September 22, 2008
County Bar holds memorial, enrolls new members
The wood-paneled courtroom on the fourth floor of the County Courthouse was packed with judges and lawyers yesterday afternoon, enough to staff a a month of trials.
Instead, they were there for the Racine County Bar Association's Call of the Calendar, a memorial service for deceased members followed by the enrollment of new members of the county bar. Five members were memorialized, and six of fifteen new members were present to take the oath administered by Chief Circuit Judge Allen B. Torhorst.
First the memorials:
Morris Shovers, a Racine attorney for more than 50 years before his death at 91, was remembered by James J. Fetek.

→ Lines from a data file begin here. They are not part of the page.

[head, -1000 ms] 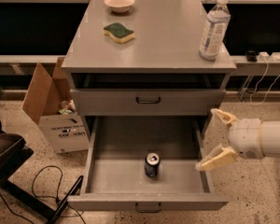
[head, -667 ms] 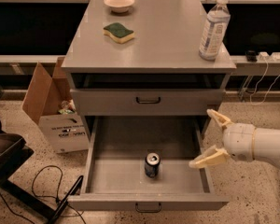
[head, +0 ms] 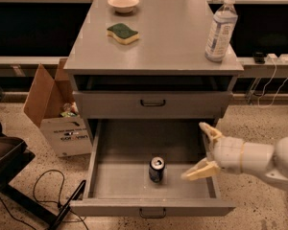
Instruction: Pick pepsi can from middle drawer and place on counter
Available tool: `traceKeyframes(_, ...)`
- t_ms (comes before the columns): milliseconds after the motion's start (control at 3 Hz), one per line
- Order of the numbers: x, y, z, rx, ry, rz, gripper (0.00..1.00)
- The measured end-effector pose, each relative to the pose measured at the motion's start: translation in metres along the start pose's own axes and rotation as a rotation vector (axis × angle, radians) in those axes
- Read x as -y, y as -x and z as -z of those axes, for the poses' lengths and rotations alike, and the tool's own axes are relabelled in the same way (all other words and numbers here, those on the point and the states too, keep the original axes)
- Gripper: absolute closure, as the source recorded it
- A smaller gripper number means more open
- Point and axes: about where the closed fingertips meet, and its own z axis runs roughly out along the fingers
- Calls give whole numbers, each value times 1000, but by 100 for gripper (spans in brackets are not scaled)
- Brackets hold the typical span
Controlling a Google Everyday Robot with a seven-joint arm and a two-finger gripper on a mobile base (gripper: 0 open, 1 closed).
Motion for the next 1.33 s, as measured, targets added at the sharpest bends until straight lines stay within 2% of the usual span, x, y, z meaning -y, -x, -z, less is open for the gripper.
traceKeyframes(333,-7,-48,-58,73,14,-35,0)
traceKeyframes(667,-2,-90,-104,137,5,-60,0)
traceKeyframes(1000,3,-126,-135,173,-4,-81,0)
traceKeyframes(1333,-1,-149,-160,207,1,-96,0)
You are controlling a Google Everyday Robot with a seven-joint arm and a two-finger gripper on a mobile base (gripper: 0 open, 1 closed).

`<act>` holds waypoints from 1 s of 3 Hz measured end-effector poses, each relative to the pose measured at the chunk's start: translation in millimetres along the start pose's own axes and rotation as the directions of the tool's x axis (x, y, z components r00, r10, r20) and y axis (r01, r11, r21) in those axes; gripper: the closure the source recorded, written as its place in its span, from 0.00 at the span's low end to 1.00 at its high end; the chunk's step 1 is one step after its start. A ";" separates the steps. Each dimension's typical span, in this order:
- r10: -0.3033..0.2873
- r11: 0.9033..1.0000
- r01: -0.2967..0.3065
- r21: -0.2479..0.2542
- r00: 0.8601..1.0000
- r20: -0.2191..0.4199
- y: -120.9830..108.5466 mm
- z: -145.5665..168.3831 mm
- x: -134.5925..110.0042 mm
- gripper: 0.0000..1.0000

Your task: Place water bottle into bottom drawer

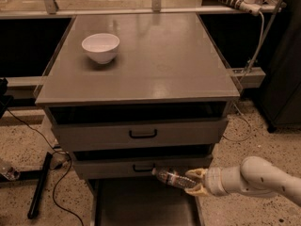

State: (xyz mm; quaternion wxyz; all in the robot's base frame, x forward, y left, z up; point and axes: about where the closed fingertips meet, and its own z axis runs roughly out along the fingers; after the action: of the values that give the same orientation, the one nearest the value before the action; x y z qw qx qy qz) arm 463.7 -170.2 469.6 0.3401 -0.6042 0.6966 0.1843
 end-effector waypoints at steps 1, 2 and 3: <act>0.032 0.999 -0.032 0.013 0.999 0.017 4.9 34.5 38.5 1.00; 0.032 0.999 -0.032 0.013 0.999 0.017 4.9 34.5 38.5 1.00; 0.039 0.999 -0.039 -0.012 0.999 0.015 8.2 44.9 40.7 1.00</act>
Offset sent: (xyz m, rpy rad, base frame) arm 0.0065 -0.0092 -0.0676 0.0403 0.0085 -0.0626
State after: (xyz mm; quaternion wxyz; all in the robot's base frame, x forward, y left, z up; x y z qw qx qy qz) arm 465.4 -167.8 408.5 0.3381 -0.5911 0.7046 0.1996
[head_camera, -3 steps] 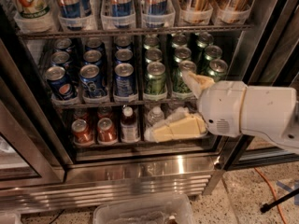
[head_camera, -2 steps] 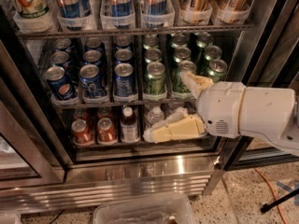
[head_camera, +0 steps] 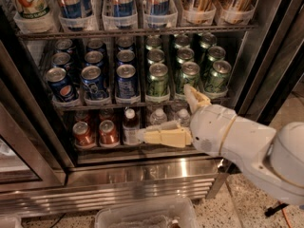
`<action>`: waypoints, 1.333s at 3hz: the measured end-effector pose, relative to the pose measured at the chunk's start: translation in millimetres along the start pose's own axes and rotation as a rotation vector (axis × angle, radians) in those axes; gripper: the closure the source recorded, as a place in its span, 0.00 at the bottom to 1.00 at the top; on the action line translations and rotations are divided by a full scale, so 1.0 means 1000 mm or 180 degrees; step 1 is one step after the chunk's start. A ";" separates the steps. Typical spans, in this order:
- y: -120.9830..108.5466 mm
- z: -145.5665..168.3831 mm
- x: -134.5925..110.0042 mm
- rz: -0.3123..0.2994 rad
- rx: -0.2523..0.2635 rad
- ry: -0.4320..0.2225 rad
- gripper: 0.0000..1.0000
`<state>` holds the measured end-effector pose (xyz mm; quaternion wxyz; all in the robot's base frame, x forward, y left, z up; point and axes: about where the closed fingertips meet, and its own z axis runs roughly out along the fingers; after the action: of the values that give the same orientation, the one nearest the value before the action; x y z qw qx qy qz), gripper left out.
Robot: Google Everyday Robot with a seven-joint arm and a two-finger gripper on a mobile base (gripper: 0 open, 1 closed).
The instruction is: Pick coke can from bottom shelf of fridge
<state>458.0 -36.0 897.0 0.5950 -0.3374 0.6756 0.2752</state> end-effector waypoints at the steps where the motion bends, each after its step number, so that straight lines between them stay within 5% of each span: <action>1: -0.012 0.006 0.022 0.0250 0.0298 -0.0327 0.00; 2: 0.001 0.035 0.023 0.0109 0.0339 -0.0525 0.00; 4: 0.001 0.044 0.013 0.0074 0.0427 -0.0608 0.00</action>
Offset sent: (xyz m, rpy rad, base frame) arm 0.0547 0.0633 -0.0414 0.0668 -0.1952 -0.2374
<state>484.0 -3.1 878.3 0.6746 -0.2612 0.6366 0.2672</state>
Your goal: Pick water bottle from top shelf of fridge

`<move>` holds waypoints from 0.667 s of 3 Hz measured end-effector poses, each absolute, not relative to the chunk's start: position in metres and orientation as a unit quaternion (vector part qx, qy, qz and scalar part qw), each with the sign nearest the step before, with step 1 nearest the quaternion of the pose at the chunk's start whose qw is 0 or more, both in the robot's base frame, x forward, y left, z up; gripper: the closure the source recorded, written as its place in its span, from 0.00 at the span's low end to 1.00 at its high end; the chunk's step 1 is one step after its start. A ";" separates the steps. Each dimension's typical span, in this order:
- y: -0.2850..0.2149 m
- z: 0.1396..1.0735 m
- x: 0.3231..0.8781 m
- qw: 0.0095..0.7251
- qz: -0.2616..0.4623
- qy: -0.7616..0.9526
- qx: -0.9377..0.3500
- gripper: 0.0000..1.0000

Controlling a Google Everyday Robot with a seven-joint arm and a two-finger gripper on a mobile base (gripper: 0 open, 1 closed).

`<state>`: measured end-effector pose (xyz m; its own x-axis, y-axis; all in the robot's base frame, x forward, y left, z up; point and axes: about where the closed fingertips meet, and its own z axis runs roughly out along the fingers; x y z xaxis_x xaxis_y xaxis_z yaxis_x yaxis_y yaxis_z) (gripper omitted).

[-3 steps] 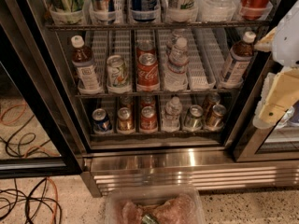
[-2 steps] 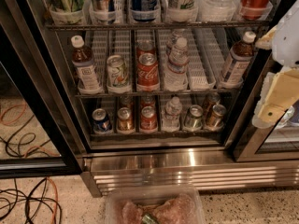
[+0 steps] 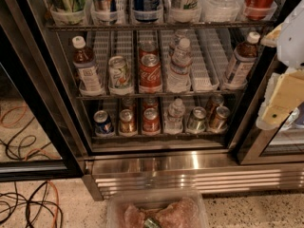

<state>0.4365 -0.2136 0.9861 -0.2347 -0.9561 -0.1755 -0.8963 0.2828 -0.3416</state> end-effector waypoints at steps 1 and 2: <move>-0.213 0.989 0.438 0.181 -0.092 0.778 -0.594 0.00; -0.210 1.005 0.442 0.207 -0.119 0.765 -0.598 0.00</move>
Offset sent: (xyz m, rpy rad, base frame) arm 0.0139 0.0061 0.0355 -0.0443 -0.1897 0.0407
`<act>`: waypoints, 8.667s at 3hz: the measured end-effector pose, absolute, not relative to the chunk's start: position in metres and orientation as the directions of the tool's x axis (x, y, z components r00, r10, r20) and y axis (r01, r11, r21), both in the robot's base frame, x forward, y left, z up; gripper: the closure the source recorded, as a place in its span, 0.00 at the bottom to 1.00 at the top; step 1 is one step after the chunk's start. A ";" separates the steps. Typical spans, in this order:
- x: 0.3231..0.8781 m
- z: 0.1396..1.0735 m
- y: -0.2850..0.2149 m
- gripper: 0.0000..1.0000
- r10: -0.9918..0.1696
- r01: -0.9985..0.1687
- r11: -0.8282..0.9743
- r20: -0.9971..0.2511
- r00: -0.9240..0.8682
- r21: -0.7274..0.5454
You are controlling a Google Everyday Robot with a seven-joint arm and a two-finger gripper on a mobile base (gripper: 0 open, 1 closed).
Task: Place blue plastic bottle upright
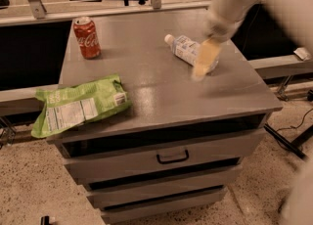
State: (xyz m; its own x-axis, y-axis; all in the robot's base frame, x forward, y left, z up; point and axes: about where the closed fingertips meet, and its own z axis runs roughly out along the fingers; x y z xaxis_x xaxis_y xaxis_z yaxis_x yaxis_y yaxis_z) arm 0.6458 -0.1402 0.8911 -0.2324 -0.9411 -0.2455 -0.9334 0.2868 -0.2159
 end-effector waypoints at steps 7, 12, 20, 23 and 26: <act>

Arthur Morrisey was a World War II aviator before becoming an attorney, said Frank J. Feil Jr., who said he had a practice that occasionally took as its fees food and produce from his clients' gardens.
Robert Michelson, a lawyer and then municipal court judge, was recalled by William Honrath, who went up against him early in his career, and noticed during Michelson's closing argument that members of the jury and the judge were nodding in agreement with his points. And so was Honrath, who lost the case. He also mentioned Michelson's penchant for writing letters to the newspaper -- a habit novelist Evelyn Waugh described as mentally unbalanced. "Yes," said Michelson, "but there is good unbalanced and bad unbalanced."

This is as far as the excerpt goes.